4 Ways to Improve Your Mental Health by Gardening

Guest Author, Maria Cannon, wrote this article about the mental health benefits of gardening. While DIG often focuses on the food security, nutrition, and income benefits of our garden programming there are so many other gains including these listed below.

For gardeners, the rewards of fresh produce, extra time outdoors, more fresh air and sunshine, and a beautiful yard are reason enough to put time and energy into growing flowers and plants. But, gardeners often report that tending to their plants has a calming effect on them and puts them in a better mood. The idea that gardening improves mental health is not all in the gardeners’ heads, either; researchers are finding that gardening gives people mental clarity. We share four ways to improve your mental health by gardening below, to help inspire you to find tranquility in your own backyard.

1. Boost Your Self-Esteem

Whether you are someone who battles depression or finds it difficult to respect yourself, gardening can help boost your self-esteem. When you prepare a space and create a garden from an otherwise empty area, you gain a sense of pride and accomplishment. Gardening gives you the opportunity to grow flowers, fruits, and vegetables from seeds or small sprouts and nurture them into flourishing, thriving plants that provide beauty and produce for a few months.

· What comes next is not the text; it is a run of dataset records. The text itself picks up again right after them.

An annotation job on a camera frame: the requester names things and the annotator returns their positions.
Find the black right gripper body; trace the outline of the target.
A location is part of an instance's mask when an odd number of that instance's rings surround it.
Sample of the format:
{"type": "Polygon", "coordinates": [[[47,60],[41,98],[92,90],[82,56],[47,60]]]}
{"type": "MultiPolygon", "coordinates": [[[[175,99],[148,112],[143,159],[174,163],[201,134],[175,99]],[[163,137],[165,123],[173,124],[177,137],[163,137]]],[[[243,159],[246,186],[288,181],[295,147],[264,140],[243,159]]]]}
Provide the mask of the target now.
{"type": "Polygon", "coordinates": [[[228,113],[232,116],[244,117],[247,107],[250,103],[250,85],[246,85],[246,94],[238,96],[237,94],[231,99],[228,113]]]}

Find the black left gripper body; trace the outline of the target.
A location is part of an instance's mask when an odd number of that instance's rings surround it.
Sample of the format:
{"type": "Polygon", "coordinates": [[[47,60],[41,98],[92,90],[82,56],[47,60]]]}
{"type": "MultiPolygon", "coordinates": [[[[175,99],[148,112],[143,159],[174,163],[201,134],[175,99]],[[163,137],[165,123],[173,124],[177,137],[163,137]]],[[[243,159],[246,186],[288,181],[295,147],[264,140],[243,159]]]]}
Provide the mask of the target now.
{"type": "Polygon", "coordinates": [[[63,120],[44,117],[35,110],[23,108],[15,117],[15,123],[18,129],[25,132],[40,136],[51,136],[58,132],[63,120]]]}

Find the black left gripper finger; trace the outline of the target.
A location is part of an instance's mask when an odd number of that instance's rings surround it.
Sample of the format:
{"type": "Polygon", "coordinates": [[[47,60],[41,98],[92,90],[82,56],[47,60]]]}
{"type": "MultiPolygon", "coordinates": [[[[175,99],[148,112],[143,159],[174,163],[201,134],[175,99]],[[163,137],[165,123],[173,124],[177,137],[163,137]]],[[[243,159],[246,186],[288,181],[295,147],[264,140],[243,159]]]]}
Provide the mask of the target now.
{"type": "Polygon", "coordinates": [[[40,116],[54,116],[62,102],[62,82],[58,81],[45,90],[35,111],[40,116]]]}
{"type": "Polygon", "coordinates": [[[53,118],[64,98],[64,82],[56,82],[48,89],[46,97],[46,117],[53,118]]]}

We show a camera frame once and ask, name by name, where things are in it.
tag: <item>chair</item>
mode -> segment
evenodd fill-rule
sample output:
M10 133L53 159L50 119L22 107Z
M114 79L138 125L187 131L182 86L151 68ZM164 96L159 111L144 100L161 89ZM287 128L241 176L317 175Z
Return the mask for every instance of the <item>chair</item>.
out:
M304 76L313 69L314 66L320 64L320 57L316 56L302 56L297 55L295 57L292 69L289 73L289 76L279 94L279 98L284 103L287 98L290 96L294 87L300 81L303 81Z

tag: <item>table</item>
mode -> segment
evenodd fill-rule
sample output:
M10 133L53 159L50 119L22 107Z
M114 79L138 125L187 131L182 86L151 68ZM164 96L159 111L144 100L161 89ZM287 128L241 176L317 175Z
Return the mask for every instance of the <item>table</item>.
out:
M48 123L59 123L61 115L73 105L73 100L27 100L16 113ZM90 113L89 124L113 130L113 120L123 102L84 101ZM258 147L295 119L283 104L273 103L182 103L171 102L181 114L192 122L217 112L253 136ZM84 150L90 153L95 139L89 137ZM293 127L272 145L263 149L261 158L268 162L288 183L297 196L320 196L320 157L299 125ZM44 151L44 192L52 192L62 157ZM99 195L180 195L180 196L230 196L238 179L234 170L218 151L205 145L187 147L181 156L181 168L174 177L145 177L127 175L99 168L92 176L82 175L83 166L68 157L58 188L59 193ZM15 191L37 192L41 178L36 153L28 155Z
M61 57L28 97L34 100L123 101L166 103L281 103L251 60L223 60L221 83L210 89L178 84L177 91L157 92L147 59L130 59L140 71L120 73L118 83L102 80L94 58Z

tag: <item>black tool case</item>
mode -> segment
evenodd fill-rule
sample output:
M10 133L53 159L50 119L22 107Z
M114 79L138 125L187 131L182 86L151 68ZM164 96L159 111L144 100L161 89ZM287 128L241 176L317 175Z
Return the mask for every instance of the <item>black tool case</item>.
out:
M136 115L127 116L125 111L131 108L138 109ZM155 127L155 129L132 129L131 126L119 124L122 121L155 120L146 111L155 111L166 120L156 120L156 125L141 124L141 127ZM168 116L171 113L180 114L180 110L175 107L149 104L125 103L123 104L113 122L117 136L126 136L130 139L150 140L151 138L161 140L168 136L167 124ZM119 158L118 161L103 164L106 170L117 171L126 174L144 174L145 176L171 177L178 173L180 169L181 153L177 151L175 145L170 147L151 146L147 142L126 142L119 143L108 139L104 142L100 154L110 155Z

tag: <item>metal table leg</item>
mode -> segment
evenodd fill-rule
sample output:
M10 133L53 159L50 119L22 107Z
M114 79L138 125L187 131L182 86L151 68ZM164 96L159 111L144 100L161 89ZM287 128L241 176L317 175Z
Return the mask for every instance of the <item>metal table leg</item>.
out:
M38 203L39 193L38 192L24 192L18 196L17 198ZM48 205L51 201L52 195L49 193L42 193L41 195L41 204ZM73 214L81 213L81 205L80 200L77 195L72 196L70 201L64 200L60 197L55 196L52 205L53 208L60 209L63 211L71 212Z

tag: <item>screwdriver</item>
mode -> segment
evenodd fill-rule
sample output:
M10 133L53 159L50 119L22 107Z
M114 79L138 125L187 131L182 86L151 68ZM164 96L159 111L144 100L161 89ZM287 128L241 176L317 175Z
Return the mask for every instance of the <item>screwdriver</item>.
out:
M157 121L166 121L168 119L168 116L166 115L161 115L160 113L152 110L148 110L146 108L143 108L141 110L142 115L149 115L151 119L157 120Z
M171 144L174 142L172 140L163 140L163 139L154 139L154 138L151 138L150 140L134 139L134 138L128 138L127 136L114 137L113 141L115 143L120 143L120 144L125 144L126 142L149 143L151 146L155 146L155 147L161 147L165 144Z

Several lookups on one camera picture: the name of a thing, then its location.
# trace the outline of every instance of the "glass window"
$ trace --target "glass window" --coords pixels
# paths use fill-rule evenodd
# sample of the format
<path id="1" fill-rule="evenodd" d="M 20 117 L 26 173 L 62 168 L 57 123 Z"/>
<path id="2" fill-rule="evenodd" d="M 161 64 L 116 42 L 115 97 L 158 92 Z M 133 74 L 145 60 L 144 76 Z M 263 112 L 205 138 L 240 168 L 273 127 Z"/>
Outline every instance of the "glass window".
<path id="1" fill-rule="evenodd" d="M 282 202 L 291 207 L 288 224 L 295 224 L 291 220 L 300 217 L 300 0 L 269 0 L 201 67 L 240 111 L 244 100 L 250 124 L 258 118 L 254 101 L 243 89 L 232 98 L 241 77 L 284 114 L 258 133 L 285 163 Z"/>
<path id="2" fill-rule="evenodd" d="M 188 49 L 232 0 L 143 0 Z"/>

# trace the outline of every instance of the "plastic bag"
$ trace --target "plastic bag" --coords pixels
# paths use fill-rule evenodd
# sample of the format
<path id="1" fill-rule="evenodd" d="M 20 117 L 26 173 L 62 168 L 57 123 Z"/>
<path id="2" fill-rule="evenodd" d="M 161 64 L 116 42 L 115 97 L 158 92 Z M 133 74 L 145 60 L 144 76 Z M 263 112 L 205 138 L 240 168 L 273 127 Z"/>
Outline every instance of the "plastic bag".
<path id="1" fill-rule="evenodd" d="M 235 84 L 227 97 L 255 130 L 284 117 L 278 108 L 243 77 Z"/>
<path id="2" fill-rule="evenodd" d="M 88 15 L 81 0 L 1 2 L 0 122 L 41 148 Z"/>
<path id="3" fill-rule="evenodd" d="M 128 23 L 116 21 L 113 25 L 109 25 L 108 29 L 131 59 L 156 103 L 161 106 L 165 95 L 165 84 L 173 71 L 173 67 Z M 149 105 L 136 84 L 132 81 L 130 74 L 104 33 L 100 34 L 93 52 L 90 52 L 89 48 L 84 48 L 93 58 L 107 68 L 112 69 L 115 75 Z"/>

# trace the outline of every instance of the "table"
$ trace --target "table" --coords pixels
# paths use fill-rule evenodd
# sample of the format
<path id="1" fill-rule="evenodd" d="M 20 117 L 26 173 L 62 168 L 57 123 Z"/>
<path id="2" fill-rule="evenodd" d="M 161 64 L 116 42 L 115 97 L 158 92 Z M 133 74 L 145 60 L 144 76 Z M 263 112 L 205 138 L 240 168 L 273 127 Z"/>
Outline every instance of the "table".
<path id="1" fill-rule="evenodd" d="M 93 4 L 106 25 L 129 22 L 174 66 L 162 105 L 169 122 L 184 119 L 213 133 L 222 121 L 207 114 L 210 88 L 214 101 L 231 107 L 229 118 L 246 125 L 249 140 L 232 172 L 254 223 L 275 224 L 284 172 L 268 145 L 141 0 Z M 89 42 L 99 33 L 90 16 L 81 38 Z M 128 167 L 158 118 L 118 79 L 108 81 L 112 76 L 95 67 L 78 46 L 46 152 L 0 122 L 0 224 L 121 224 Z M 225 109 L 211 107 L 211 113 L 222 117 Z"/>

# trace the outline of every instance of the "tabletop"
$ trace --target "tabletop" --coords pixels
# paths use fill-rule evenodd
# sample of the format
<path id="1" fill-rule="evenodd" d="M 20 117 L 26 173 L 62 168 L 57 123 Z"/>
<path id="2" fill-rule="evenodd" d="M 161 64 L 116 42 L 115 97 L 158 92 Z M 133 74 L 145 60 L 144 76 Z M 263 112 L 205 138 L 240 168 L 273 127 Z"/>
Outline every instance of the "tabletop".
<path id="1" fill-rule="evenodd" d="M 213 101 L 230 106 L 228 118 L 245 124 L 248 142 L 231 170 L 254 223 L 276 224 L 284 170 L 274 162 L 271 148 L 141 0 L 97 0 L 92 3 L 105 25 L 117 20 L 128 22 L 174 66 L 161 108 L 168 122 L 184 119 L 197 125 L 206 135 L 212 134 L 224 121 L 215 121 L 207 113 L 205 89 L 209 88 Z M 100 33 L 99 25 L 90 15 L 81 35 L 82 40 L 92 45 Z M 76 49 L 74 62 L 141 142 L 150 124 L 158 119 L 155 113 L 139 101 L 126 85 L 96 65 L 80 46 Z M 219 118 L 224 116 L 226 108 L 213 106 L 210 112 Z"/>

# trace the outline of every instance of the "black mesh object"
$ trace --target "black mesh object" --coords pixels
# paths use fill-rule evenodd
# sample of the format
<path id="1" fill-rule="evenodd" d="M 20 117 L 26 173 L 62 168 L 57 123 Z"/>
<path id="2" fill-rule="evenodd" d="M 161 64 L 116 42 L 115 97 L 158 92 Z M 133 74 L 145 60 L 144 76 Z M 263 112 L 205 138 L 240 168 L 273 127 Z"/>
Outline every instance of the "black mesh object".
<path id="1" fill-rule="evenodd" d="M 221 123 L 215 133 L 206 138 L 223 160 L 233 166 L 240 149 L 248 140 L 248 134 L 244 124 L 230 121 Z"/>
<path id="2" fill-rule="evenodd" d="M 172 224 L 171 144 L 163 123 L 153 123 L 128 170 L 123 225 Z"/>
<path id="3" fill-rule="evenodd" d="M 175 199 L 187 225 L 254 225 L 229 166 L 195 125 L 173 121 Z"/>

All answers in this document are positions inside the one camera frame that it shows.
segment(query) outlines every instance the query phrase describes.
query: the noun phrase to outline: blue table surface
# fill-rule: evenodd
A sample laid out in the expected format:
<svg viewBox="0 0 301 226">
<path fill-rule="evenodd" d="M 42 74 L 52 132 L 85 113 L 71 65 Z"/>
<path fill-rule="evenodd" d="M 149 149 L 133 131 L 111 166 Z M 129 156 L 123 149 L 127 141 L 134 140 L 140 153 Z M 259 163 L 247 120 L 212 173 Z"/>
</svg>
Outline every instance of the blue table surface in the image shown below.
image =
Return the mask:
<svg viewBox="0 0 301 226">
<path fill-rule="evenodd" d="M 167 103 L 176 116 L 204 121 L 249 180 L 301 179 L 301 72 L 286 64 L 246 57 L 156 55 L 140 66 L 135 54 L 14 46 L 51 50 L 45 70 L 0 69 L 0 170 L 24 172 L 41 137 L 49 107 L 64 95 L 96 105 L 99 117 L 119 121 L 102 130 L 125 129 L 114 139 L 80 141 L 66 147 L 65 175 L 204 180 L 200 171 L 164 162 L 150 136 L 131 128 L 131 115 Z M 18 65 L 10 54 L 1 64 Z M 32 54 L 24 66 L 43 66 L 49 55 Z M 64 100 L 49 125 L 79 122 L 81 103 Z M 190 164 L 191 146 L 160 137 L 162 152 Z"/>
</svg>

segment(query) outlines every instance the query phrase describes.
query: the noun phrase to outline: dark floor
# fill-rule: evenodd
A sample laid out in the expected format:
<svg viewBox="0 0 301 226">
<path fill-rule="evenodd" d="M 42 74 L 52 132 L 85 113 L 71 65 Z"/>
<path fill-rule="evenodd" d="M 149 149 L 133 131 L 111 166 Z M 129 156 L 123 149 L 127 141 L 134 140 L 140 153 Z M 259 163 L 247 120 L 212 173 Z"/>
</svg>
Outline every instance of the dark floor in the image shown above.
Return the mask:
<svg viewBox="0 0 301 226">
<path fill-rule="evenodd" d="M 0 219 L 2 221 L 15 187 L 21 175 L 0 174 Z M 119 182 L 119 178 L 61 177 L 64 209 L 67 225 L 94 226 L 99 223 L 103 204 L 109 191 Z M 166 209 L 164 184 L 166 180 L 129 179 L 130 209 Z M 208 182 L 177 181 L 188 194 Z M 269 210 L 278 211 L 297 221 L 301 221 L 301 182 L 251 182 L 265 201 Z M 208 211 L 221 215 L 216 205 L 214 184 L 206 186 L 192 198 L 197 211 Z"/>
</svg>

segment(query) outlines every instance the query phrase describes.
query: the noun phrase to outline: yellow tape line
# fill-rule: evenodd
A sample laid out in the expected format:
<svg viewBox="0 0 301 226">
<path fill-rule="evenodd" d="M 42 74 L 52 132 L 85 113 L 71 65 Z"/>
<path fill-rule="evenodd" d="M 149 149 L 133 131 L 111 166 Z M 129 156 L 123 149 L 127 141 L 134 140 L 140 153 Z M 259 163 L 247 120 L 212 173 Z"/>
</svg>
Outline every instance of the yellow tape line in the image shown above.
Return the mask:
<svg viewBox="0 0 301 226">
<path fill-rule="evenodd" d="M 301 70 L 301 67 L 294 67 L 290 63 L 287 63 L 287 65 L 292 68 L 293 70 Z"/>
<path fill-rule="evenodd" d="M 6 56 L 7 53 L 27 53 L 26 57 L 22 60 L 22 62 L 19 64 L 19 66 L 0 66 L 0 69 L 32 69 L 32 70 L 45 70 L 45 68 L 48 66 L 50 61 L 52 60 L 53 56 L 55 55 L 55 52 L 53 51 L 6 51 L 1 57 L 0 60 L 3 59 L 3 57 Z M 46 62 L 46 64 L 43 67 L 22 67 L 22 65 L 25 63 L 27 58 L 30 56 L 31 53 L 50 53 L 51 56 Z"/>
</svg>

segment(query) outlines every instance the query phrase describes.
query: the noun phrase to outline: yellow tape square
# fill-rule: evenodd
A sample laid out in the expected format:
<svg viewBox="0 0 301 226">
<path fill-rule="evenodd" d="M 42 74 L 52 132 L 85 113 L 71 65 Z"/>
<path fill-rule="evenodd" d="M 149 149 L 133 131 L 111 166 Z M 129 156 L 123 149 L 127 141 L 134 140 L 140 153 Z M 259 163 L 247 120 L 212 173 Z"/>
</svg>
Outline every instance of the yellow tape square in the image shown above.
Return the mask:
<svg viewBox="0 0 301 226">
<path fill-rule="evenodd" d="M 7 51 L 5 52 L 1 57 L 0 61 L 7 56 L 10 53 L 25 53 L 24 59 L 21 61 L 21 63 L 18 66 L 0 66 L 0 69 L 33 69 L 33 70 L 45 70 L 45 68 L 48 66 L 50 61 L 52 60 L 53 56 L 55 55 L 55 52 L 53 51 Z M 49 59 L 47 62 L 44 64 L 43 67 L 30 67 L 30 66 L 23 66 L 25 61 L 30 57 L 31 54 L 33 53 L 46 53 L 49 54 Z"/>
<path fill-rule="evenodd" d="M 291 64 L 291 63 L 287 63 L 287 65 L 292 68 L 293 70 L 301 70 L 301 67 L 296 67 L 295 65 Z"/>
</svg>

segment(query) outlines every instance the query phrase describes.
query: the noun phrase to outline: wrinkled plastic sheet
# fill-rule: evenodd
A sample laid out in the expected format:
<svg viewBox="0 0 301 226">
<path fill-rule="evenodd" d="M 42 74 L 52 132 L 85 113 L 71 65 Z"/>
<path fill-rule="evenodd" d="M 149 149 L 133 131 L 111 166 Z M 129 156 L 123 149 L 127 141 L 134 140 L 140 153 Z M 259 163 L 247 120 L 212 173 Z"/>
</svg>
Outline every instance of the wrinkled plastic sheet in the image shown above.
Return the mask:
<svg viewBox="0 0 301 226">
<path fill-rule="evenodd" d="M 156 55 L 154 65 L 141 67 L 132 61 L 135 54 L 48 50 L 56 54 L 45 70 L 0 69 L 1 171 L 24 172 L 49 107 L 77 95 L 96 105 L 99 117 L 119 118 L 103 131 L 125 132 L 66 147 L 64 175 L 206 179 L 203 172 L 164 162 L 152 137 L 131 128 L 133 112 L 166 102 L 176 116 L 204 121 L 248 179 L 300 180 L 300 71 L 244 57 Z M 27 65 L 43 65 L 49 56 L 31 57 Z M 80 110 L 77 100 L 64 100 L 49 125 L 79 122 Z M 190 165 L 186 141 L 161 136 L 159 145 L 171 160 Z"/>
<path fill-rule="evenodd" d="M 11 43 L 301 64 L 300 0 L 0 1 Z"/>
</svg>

Gardening also gives you confidence you may have been lacking for one reason or another. You don’t have to have the greenest thumb in the neighborhood, but you can learn the basics of gardening and understand how to prepare the soil, add nutrients to it, water your plants, and weed the area to give your plants more space and nutrients to grow properly. You also may find yourself reaching out to fellow gardeners to learn more about gardening and to share your tips and tricks, too. With a little more self-esteem, you will feel better about yourself and widen your social circle, which also can stave off depression and improves overall mental well-being.

2. Use Gardening as Horticultural Therapy

Gardening has been recognized as having therapeutic benefits since ancient times, and Dr. Benjamin Rush, the Father of American Psychiatry, documented the positive effects of gardening for people with mental illness in the 19th century. By the 1940s and 1950s, gardening as horticultural therapy was used as part of the rehabilitation efforts for war veterans. Now, gardening as therapy is widely accepted and is being used in schools, prisons, and other communities for rehabilitative and vocational purposes. 

Therapeutic gardens are specially designed to address healthcare needs, and there are several types of therapeutic gardens including those for healing, enabling, rehabilitation, and restorative purposes. To reap all of the benefits of a therapeutic garden, you should work with consultants or healthcare providers who specialize in designing them and become involved in a horticultural therapy program.

3. Improve Your Mood

variety of studies shows that gardening boosts people’s moods and makes them feel good. Some researchers point to the fact that gardening reduces the stress hormone cortisol and leads people to improve their moods better than reading to relax. Other researchers find that gardeners feel more spiritual and gain relief from trauma by tending to their plants. Still, other researchers have found that gardening is therapeutic, especially for people who struggle with depression. Even though each study has its own nuances, all point to gardening as a way to improve mental health and boost your mood.

4. Reduce Your Anxiety

If someone asked you whether gardening is a way to work out, you’d probably say no. But, researchers found that gardening delivers prolonged light exercise and burns more calories than a typical gym session because people work in their gardens two to three times longer than they work out. While gardening does deliver physical health benefits, it also stimulates your brain and helps you reduce anxiety, thereby delivering mental health benefits as well. 

When gardeners tend to their plants, they focus on the work at hand and forget about the stress-inducing aspects of their day. They also experience mental stimulation from nature because gardening is a sensory activity; they feel the soil and breeze and warmth from the sun, they hear the birds and rustling leaves and other nature sounds, and they smell the soil and the plants. Your senses and brain are stimulated so much more when you garden than when you work out that you feel less pain and experience less anxiety. 

Gardening has been known to improve mental health for centuries. You can improve your overall mental well-being by using gardening to boost your self-esteem, participate in horticultural therapy, improve your mood, and reduce your anxiety.